The Histories (Herodotus, translated by Robin Waterfield). I loved this up-to-date, readable translation of Herodotus, which turns them into the wonderfully eccentric shaggy-dog story they really are.

Cutter and Bone by Newton Thornburg. Another one from my Dad's library that I never would have ordinarily read. A trio of deadbeats try to solve a murder which may not actually have happened. That's the plot. It doesn't begin to describe how well it's written and how brilliantly it keeps you guessing until the very end. If you love a good mystery, get this.

The Idea of Poverty: England in the Early Industrial Age by Gertrude Himmelfarb. None of you will read this. Don't pretend you will. It deserves 5 stars, though.

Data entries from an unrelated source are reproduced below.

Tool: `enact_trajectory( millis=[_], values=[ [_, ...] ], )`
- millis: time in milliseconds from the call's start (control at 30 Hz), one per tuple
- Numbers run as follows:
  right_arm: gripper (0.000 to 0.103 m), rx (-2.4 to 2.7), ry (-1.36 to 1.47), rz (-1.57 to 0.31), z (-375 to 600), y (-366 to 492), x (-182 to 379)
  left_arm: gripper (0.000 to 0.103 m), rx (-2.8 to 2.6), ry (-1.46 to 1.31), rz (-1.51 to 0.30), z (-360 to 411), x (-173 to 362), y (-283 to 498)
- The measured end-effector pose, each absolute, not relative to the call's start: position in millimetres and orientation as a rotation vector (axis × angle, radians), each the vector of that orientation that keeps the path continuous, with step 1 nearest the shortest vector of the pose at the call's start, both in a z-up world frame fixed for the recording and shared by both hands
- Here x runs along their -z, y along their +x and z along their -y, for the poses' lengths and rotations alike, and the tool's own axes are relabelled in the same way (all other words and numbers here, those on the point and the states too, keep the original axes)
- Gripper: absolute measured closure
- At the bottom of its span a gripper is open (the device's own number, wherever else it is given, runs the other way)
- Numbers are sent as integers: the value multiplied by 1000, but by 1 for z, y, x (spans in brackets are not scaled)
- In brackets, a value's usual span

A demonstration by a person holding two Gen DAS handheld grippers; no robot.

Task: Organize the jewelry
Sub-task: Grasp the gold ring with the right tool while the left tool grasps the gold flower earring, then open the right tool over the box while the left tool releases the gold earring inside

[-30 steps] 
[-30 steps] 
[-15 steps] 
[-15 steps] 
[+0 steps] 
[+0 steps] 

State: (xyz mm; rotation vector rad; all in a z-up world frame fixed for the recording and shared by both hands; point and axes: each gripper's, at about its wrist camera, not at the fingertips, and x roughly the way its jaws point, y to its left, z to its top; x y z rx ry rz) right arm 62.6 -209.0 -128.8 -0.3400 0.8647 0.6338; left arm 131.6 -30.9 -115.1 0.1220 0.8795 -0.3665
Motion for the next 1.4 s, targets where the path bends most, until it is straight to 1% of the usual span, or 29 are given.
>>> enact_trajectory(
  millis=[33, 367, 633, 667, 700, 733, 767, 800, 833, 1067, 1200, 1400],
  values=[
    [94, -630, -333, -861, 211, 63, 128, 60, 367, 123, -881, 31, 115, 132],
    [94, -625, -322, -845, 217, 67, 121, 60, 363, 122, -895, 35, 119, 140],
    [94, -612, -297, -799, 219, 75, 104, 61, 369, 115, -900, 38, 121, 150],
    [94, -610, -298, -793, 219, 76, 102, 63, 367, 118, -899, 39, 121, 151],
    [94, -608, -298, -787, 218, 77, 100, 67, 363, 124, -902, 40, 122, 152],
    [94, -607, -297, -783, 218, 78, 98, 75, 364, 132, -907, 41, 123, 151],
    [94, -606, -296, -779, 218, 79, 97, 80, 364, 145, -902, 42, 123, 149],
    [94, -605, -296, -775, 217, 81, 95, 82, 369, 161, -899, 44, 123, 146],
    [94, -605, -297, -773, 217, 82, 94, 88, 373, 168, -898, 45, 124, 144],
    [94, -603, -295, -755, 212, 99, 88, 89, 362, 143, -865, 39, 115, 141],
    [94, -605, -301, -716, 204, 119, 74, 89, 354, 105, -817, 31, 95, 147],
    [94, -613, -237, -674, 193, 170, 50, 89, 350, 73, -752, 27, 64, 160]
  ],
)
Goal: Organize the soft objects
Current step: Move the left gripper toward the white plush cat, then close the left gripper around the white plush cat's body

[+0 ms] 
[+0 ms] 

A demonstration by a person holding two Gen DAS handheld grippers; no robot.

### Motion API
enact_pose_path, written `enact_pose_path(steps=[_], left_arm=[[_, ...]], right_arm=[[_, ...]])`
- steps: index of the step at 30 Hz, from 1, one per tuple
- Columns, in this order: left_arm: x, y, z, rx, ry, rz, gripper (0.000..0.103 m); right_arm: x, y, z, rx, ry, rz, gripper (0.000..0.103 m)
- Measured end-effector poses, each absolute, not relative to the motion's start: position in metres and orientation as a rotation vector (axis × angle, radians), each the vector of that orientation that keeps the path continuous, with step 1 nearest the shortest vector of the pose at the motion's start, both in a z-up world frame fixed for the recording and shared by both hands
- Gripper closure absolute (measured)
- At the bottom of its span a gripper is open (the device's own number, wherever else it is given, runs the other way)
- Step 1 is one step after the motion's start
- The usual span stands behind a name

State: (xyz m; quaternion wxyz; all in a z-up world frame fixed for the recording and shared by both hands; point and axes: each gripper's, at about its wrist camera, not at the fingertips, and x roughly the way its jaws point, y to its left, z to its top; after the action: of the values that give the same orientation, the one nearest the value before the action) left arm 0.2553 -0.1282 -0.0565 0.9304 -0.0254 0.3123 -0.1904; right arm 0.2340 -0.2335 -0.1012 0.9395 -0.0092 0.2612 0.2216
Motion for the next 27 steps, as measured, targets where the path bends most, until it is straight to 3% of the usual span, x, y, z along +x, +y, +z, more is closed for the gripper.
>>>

Dark Companions by Ramsay Campbell. I think I must have read this 7 years ago, which makes me wonder whether my statement of having joined Goodreads 5 years ago was accurate. Anyway, a really chilling and warped selection of Campbell's non-Lovecraftian horror fiction. These are mostly "plain" ghost stories, but of the bleakest, harshest and scariest kind.

An odd selection, looking at them all listed. Not much SF/Fantasy fiction at all in there, which says a lot about both me and the genre, I suspect.

[PS: I should add that I didn't include re-reads of The Lord of the Rings on the basis that...well...why are you reading this blog if you need me to recommend you try The Lord of the Rings?]

Friday 1 February 2019

Why Can't I Find Amanda Hugginkiss?

"Maybe your standards are too high!" That's what, with some reluctance, I have had to tell myself. I am too picky when it comes to SF/Fantasy novels - so picky that I can no longer find any I want to read.

Let's change that. I have asked for recommendations before, but here I will do so again. Recommend me a book and sell it to me. I may even review some of the recommendations made here on the blog, something which I have kept meaning to do for some time. I won't limit what recommendations I might receive by stipulating any restrictions.

[Also: I have bought a new computer, my first foray into Mac ownership. I like it, but for some reason when I post comments on the blog with my Google account via Safari they just don't appear. I have no idea why this is. I will reply to yesterday's comments on my work PC; if anyone knows of a solution to this issue, please let me know what it is.]